TASK INSTRUCTIONS.
Show each line of the data below that has the string "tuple" in it.

PROVIDED ENTRIES.
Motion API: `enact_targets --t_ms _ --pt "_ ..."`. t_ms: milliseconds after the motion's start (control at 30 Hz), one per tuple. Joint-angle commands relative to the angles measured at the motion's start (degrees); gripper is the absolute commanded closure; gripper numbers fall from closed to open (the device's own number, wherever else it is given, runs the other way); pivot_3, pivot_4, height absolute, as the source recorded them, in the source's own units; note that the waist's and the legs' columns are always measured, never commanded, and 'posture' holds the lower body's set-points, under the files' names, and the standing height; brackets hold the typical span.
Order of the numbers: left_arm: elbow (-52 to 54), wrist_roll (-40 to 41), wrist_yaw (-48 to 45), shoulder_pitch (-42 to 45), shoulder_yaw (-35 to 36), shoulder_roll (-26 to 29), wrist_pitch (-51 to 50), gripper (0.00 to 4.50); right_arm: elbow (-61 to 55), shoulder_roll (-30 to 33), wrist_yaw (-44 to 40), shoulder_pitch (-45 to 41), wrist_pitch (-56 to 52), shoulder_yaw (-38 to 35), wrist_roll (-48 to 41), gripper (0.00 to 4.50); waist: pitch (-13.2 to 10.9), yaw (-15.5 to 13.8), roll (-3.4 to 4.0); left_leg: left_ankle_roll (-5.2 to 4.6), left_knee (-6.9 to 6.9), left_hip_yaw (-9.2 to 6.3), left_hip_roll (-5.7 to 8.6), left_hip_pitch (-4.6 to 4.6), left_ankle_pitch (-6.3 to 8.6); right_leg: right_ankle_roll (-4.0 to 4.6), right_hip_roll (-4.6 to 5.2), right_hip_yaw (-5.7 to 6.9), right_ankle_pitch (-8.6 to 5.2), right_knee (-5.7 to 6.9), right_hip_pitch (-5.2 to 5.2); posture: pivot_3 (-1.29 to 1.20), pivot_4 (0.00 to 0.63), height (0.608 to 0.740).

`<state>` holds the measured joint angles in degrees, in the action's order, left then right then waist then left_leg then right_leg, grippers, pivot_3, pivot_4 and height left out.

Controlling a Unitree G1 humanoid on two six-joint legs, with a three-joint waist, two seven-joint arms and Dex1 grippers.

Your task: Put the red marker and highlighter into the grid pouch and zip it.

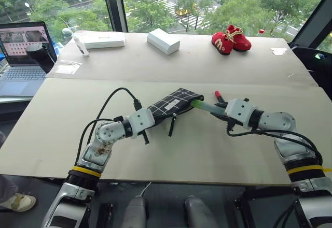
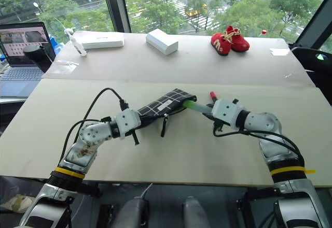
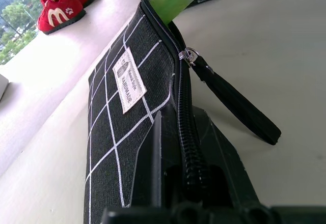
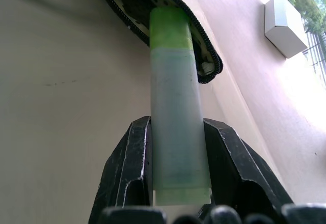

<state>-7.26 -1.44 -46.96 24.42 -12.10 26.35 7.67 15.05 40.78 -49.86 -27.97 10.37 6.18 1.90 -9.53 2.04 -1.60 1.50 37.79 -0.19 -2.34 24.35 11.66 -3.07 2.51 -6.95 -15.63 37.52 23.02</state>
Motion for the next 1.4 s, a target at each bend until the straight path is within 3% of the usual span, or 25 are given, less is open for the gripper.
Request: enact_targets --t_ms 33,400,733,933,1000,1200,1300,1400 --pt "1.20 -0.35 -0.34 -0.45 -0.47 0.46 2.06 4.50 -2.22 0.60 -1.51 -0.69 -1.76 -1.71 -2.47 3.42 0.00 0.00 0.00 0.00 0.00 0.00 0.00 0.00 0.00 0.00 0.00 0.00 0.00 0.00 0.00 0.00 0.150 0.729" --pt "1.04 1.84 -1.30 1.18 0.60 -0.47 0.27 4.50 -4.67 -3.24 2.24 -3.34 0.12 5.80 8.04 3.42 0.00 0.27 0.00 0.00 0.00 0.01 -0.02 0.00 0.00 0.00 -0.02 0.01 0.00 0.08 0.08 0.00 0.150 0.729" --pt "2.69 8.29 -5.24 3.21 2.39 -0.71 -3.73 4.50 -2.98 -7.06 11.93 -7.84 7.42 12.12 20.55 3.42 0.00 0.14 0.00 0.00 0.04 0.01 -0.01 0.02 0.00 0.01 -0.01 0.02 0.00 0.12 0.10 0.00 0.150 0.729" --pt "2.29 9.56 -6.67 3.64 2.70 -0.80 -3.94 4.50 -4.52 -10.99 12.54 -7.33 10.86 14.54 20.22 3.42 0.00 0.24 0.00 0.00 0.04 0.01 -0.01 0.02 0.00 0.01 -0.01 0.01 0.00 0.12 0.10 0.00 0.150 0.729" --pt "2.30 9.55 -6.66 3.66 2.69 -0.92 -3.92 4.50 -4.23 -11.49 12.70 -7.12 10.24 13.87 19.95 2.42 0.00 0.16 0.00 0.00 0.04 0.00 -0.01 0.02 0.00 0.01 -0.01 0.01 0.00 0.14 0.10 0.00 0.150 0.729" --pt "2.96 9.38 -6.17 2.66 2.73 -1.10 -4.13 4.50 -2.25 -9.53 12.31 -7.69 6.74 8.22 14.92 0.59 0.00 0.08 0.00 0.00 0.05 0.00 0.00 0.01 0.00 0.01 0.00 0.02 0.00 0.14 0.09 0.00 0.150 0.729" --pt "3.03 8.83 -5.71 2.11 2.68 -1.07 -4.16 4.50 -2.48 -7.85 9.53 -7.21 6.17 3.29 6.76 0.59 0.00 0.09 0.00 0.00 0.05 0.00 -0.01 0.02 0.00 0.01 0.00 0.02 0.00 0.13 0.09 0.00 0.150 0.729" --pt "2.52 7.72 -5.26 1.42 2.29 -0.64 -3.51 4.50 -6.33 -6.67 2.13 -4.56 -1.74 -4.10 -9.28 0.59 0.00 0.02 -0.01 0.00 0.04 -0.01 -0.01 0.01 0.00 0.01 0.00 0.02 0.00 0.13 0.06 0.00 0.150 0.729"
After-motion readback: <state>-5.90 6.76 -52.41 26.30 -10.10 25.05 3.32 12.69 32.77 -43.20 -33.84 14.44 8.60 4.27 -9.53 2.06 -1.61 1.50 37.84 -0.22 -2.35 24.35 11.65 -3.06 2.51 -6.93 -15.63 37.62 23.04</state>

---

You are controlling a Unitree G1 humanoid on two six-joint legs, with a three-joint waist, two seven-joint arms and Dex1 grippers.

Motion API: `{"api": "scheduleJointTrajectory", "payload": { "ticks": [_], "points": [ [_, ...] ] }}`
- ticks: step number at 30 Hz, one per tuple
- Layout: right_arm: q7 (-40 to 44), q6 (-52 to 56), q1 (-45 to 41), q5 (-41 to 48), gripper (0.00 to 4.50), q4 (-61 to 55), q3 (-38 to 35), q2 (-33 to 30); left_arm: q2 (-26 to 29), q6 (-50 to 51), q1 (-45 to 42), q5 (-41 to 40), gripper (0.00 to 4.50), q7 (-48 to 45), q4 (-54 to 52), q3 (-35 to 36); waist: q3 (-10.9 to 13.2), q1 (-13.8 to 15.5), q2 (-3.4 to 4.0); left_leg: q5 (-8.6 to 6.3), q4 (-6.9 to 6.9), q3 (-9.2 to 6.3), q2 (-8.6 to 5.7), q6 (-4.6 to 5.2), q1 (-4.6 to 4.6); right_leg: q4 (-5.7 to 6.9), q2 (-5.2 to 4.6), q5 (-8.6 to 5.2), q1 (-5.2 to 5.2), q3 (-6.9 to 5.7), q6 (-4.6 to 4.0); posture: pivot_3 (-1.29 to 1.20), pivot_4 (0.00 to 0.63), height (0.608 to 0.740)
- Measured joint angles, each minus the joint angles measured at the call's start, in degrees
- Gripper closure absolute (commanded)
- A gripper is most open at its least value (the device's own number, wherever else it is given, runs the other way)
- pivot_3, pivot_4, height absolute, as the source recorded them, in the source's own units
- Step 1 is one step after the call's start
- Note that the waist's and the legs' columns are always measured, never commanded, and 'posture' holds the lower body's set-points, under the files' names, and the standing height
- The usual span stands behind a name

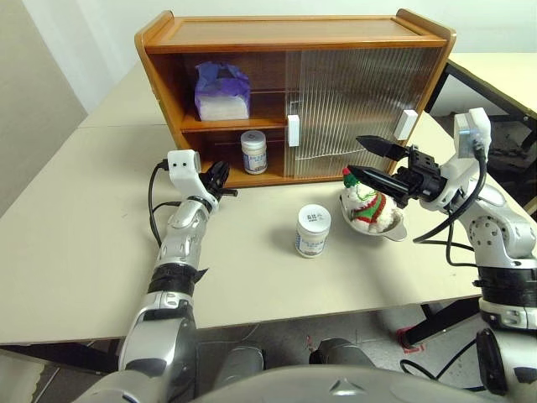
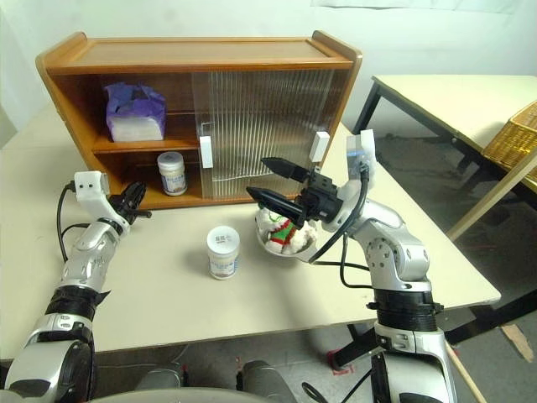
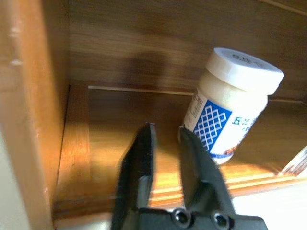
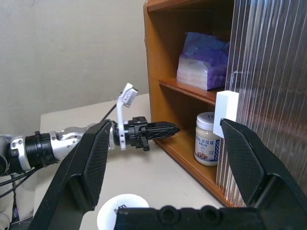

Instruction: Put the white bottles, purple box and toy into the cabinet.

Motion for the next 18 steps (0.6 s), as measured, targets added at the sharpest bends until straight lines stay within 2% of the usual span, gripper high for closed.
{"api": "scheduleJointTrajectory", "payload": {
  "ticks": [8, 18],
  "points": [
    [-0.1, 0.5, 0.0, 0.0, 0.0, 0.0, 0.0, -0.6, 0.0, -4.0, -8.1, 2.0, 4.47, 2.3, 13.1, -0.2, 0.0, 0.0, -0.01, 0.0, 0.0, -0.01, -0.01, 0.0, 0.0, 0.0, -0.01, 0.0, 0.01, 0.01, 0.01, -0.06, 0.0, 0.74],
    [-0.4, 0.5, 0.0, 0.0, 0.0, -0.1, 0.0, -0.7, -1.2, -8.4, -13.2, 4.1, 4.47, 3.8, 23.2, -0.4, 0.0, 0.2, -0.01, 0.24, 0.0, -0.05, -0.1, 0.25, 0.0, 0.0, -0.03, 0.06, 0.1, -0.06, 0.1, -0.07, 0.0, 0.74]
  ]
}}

EXPECTED OUTPUT.
Motion API: `enact_targets --t_ms _ --pt "_ ..."`. t_ms: milliseconds after the motion's start (control at 30 Hz), one per tuple. Joint-angle commands relative to the angles measured at the motion's start (degrees); gripper is the absolute commanded closure; gripper numbers fall from closed to open (the device's own number, wherever else it is given, runs the other way); pivot_3, pivot_4, height absolute, as the source recorded them, in the source's own units; note that the waist's and the legs' columns are always measured, never commanded, and 'posture' holds the lower body's set-points, under the files' names, and the standing height; brackets hold the typical span.
- ticks: step number at 30 Hz, one per tuple

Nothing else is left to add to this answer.